In quantum physics, the scattering amplitude is the probability amplitude of the outgoing spherical wave relative to the incoming plane wave in a stationary-state scattering process. The latter is described by the wavefunction

$\psi (\mathbf {r} )=e^{ikz}+f(\theta ){\frac {e^{ikr}}{r}}\;,$ where $\mathbf {r} \equiv (x,y,z)$ is the position vector; $r\equiv |\mathbf {r} |$ ; $e^{ikz}$ is the incoming plane wave with the wavenumber k along the z axis; $e^{ikr}/r$ is the outgoing spherical wave; θ is the scattering angle; and $f(\theta )$ is the scattering amplitude. The dimension of the scattering amplitude is length.

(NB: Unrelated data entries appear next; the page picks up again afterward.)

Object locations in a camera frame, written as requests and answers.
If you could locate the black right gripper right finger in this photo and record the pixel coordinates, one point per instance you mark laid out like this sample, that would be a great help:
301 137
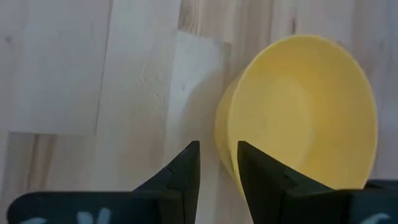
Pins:
273 196

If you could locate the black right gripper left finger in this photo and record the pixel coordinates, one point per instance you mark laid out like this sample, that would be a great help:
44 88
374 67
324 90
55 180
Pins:
174 193

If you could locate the yellow plastic mini bowl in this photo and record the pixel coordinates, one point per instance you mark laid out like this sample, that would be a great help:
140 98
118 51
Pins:
298 109

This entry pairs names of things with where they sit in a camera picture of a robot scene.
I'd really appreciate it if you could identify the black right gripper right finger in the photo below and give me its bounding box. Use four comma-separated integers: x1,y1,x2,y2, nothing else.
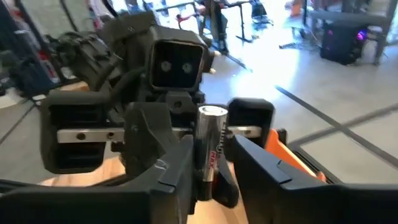
231,134,398,224

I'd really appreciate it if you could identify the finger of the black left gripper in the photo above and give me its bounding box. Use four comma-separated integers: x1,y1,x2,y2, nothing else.
212,124,240,208
124,102,184,177

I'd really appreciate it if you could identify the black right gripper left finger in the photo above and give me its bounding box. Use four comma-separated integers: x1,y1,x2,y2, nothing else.
0,134,200,224

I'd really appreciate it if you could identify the silver Energizer AA battery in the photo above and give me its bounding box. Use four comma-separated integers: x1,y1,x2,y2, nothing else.
194,105,229,184

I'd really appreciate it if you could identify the orange plastic bin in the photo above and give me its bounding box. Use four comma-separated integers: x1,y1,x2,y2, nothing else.
264,128,327,184

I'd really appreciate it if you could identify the black bag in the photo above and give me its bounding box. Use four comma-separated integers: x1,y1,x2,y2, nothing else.
14,55,60,97

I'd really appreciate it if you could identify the black computer tower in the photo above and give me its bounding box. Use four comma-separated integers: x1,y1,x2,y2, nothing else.
320,21,369,66

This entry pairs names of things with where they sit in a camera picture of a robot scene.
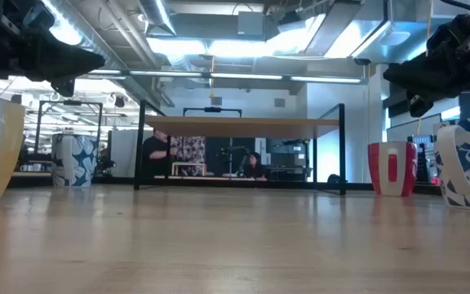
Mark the spiral silver air duct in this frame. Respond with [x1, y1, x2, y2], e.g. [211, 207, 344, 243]
[41, 0, 166, 108]

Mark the red and white mug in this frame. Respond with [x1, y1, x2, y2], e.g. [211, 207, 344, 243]
[367, 141, 419, 198]

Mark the wooden shelf with black frame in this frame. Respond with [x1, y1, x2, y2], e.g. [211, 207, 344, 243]
[133, 100, 347, 196]

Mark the black and white patterned panel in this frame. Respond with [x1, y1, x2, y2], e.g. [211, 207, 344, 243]
[171, 136, 206, 164]

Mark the standing person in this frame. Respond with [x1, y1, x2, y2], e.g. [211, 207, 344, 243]
[141, 128, 178, 179]

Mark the long ceiling light fixture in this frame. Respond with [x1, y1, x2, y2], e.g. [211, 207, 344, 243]
[78, 68, 369, 86]

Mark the white partition panel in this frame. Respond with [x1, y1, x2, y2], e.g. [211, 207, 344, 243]
[109, 129, 154, 178]

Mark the seated person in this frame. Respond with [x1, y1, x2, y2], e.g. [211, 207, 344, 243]
[246, 152, 268, 180]

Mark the black equipment rack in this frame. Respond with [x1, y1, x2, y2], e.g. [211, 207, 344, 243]
[406, 133, 441, 185]

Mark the black gantry bar with camera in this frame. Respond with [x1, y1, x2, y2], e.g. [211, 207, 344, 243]
[183, 106, 243, 118]

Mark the blue floral mug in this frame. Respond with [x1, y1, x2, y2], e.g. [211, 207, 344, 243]
[51, 133, 99, 188]

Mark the thin yellow cord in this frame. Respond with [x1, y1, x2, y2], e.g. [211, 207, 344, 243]
[208, 55, 216, 100]

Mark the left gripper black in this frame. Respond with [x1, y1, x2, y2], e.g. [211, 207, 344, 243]
[0, 0, 107, 99]

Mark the black equipment cabinet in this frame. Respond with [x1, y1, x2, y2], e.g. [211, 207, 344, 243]
[265, 137, 314, 181]

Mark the small wooden stand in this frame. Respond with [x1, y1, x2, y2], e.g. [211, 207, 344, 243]
[171, 162, 208, 177]

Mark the black metal frame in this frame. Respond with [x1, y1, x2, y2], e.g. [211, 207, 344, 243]
[34, 100, 104, 155]

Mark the grey ceiling box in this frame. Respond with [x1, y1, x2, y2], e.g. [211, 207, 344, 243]
[237, 11, 266, 38]

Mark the yellow hanging cable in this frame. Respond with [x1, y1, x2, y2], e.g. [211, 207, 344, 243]
[424, 0, 435, 47]

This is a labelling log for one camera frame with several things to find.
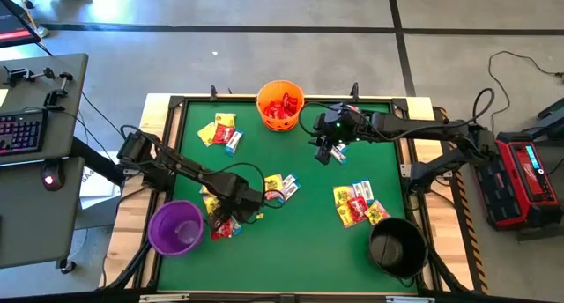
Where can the white metal frame bracket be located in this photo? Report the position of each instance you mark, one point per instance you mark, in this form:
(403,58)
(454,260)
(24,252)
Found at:
(410,299)
(163,297)

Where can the orange pumpkin face bucket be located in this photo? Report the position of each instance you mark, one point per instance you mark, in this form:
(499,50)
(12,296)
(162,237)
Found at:
(277,127)

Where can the white cardboard box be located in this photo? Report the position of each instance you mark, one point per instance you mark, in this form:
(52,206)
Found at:
(94,186)

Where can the black equipment case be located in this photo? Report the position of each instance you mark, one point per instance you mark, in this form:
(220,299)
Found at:
(553,118)

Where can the black monitor red stripe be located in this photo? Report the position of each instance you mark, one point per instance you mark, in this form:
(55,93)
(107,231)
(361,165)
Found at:
(15,25)

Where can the floor stand yellow rod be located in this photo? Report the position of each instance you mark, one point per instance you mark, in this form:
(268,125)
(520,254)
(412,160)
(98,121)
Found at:
(42,31)

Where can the purple plastic bucket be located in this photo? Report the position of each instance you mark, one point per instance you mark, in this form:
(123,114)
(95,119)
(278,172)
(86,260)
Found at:
(163,232)

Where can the black desk caster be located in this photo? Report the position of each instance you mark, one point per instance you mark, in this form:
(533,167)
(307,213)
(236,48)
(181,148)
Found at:
(66,266)

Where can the yellow black hazard tape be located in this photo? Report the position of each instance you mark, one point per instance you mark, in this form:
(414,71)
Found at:
(471,237)

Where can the grey desk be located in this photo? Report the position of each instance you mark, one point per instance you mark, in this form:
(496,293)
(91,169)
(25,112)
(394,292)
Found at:
(66,131)
(35,223)

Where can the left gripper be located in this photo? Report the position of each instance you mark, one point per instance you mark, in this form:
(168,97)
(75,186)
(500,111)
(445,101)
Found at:
(247,206)

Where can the red black power station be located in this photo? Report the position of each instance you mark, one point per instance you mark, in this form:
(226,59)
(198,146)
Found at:
(520,193)

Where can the green table mat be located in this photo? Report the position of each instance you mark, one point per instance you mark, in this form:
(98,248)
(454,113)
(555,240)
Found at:
(299,250)

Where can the white blue Hershey's bar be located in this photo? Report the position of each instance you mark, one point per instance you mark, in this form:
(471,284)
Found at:
(358,189)
(233,143)
(290,179)
(291,191)
(368,190)
(339,154)
(236,227)

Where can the black pumpkin face bucket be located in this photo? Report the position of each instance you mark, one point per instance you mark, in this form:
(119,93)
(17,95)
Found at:
(414,259)

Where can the black computer mouse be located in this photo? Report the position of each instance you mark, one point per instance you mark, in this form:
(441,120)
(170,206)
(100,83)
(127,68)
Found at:
(52,175)

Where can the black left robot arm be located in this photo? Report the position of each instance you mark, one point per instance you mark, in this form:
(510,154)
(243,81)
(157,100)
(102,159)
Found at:
(194,171)

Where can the black desk clamp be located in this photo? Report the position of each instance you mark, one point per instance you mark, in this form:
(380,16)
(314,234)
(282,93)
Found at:
(57,89)
(15,75)

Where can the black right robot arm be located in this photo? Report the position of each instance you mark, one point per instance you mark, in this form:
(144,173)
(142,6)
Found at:
(418,127)

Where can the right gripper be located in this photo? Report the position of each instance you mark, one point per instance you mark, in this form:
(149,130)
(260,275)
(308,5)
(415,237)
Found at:
(337,127)

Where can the backlit computer keyboard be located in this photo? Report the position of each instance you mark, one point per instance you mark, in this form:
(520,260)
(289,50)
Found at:
(20,133)

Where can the red candy packet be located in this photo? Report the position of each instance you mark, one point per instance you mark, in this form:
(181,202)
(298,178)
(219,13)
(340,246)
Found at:
(358,208)
(221,231)
(285,114)
(269,111)
(291,101)
(224,135)

The scattering amplitude is a probability amplitude; the differential cross-section as a function of scattering angle is given as its modulus squared,

${\frac {d\sigma }{d\Omega }}=|f(\theta )|^{2}\;.$ ## X-rays

The scattering length for X-rays is the Thomson scattering length or classical electron radius, r0.

## Neutrons

The nuclear neutron scattering process involves the coherent neutron scattering length, often described by b.

## Quantum mechanical formalism

A quantum mechanical approach is given by the S matrix formalism.

## Measurement

The scattering amplitude can be determined by the scattering length in the low-energy regime.